• _WORK TASK_
One number is the whole answer: the tally of lines in the records below that contain "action".

• _GIVEN DATA_
--

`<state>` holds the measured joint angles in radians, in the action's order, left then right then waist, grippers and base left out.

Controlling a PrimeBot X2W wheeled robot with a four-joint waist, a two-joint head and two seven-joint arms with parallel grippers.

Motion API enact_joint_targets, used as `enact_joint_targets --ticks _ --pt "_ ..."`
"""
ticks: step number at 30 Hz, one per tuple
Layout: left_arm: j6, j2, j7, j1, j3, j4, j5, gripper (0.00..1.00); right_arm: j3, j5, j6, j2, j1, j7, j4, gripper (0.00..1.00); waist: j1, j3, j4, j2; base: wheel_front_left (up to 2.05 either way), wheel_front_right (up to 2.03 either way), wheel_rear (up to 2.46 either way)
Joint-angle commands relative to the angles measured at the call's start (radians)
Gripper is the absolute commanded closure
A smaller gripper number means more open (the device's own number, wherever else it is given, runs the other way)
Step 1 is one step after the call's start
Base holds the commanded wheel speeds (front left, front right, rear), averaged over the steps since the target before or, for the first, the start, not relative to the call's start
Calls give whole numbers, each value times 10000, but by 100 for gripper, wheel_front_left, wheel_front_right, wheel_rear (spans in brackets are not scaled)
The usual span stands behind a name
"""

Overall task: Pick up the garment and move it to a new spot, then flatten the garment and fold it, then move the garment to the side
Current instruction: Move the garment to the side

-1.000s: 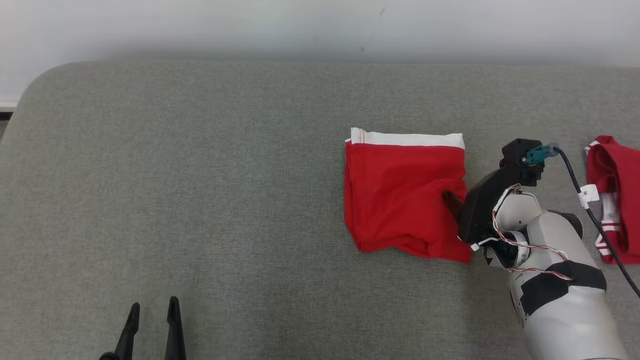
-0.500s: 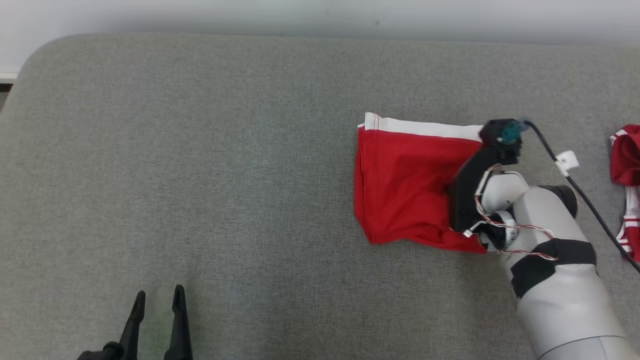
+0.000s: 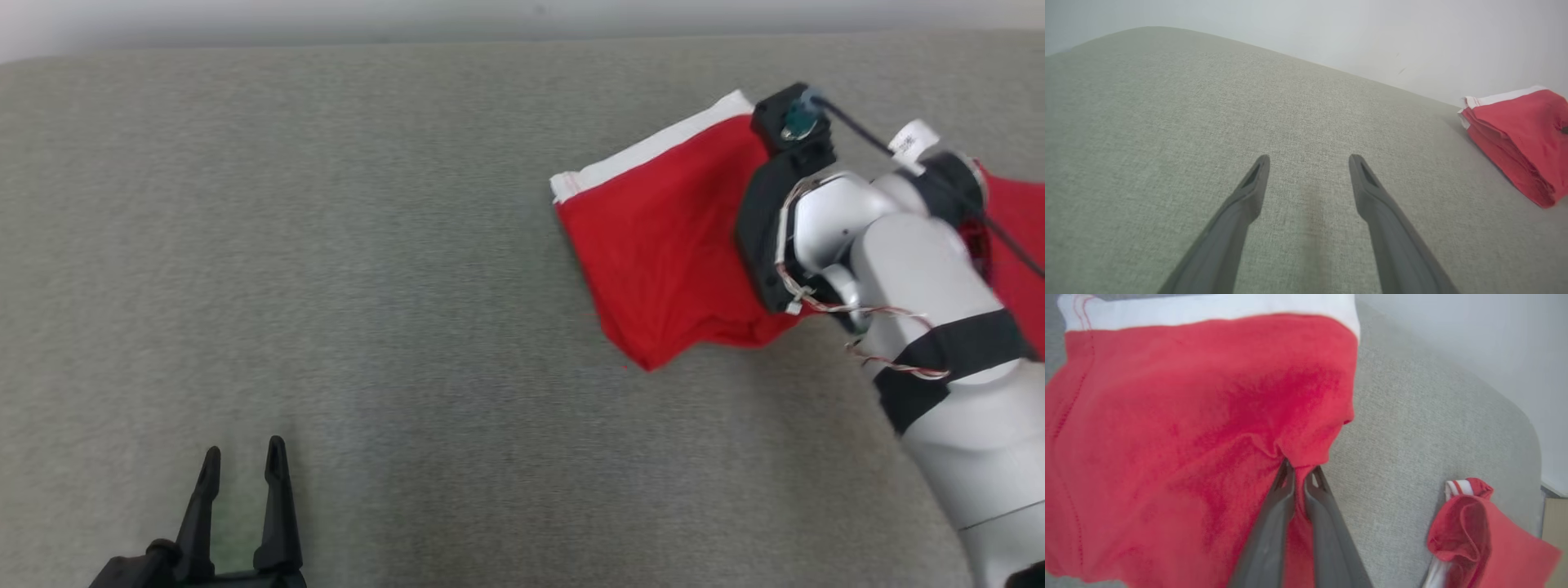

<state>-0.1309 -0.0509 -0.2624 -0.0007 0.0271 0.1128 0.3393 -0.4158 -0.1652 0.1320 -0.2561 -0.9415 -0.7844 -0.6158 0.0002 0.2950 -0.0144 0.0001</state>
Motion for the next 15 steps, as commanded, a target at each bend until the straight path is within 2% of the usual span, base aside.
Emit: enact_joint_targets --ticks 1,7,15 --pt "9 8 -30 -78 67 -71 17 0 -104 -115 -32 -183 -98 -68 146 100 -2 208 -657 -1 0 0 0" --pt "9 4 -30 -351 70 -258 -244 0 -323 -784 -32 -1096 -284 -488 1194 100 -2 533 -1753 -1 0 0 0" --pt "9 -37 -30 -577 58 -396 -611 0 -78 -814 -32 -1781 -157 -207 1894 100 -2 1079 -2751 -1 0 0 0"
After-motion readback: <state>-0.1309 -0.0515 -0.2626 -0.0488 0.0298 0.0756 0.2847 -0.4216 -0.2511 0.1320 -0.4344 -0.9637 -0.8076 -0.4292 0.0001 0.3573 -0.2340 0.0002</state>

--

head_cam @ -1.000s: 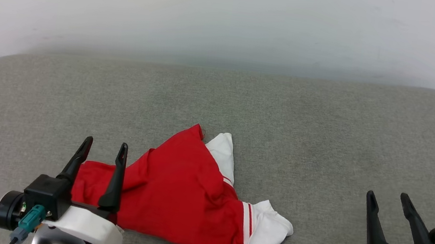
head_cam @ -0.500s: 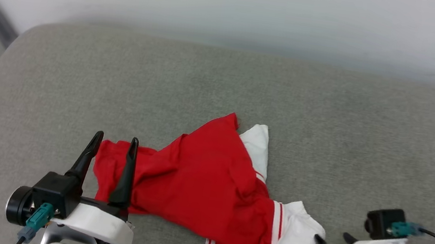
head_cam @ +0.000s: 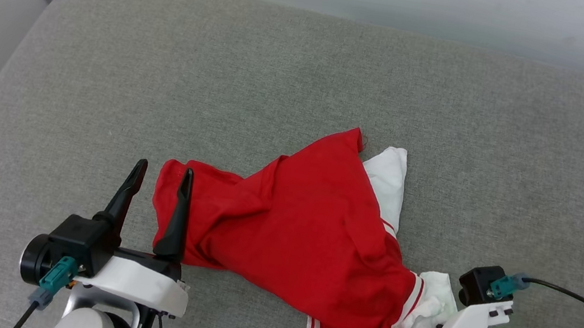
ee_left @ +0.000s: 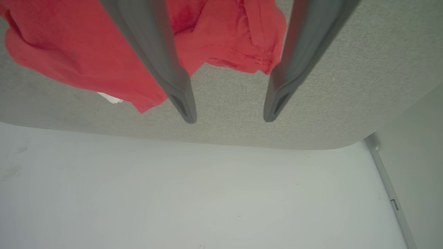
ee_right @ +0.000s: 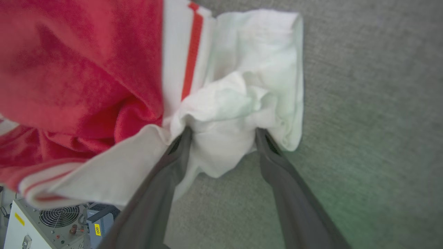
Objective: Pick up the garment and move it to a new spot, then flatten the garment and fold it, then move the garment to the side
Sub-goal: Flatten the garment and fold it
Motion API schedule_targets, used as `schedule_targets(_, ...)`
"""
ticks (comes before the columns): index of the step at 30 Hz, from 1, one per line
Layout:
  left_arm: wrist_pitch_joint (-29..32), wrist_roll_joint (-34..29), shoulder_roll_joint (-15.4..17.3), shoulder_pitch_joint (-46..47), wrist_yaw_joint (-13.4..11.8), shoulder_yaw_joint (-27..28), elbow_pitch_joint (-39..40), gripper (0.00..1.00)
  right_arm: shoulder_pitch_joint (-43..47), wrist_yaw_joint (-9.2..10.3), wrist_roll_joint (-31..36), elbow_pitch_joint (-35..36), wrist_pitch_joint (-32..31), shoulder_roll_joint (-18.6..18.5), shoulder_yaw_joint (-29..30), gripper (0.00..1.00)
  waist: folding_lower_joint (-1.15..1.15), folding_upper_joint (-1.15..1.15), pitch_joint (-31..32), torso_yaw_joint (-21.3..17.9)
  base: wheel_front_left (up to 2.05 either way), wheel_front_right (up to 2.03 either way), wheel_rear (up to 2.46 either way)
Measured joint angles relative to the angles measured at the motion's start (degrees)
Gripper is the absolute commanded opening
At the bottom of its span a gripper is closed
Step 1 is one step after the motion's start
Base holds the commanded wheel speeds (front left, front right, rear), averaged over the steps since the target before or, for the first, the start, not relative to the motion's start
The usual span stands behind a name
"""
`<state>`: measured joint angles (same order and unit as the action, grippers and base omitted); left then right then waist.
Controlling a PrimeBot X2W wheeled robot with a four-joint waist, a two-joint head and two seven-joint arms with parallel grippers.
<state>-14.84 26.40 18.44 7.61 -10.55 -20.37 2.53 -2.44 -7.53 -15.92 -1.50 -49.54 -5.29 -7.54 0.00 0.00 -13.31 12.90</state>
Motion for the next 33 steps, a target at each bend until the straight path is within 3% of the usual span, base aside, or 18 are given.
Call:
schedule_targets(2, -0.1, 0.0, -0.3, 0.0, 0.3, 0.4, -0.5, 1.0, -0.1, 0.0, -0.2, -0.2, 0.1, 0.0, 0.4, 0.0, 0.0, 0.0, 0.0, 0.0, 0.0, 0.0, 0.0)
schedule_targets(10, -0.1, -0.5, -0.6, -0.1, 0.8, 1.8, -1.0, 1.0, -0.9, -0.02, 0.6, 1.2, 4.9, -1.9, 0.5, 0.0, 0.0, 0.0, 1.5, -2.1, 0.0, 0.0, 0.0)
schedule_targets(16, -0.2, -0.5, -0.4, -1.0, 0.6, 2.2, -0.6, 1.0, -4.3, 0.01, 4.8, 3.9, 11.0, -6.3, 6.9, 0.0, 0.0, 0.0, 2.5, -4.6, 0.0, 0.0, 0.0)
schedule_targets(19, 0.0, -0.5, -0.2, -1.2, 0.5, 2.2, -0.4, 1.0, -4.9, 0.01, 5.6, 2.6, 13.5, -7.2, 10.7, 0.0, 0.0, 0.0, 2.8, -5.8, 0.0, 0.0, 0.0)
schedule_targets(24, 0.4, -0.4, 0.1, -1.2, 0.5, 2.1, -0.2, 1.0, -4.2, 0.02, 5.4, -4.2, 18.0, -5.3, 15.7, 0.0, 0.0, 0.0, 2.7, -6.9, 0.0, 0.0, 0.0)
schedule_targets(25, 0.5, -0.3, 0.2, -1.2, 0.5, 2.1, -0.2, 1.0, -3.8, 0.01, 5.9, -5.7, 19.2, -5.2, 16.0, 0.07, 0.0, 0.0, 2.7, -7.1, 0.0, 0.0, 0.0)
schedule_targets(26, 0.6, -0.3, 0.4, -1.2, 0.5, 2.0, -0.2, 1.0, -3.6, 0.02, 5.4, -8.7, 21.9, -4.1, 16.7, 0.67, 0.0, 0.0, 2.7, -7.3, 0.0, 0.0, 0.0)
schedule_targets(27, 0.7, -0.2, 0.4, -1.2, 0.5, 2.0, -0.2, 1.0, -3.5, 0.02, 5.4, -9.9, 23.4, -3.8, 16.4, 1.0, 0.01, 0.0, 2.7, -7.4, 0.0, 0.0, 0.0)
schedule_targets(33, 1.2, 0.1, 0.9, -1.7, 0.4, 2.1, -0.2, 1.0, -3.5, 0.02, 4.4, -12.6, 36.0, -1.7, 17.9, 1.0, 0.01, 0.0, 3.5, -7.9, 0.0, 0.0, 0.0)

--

• _EXERCISE RESPONSE_
2